Pouvoir appuyer notre vie sur la pierre, ne plus nous « laisser balloter et emporter à tout vent des doctrines » (cf. St Paul, Lettre aux Eph. 4,14) par le « dire des gens ». Combien c’est important dans nos sociétés actuellement tentées par une telle idéologisation. Pouvoir appuyer notre vie, ma vie, sur le roc de l’expérience de Dieu, du Père qui ne cesse de murmurer sa Parole pour que je vive en plénitude. Cette pierre de l’expérience de Dieu est à la fois personnelle et tellement en communion avec tant et tant de frères et sœurs, par-delà les continents et les siècles !! J’aime tant faire l’expérience que dans la foi vécue et partagée naît la communion profonde avec les autres, au gré de la Providence, au gré des rencontres et des lectures …
« Pour toi, qui suis-je ? » Bien avant nous, François, Thérèse, … ont répondu de toute leur âme à la question de Jésus.
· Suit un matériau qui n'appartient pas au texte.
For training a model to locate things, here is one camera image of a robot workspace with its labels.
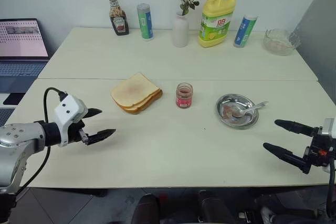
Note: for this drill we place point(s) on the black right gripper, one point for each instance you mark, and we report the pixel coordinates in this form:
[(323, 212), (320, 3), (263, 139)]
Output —
[(319, 150)]

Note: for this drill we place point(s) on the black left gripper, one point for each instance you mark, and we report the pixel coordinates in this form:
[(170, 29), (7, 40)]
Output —
[(77, 133)]

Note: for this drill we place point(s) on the toast bread slice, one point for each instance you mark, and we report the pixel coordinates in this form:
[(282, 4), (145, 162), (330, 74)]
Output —
[(134, 90), (147, 105)]

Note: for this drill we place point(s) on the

St François d’Assise, après une profonde crise, s’exclama : « Seigneur, Tu es protection. Tu es gardien et défenseur. Grand et admirable Seigneur. Tu es notre suffisance. Toi seul est grand. »[1]. La Petite Thérèse a tenté de mille manières de dire à Jésus son amour passionné pour Lui. Dans une de ses poésies – « Jésus, mon bien-Aimé, rappelle-toi »[2] -, elle a eu besoin d’au moins 33 strophes pour tenter de répondre à sa question !
Et « pour toi, qui suis-je ? »
Laurence Vasseur
[1] Eloi Leclerc, Sagesse d’un pauvre, chap. 7 Une alouette chante sur les labours.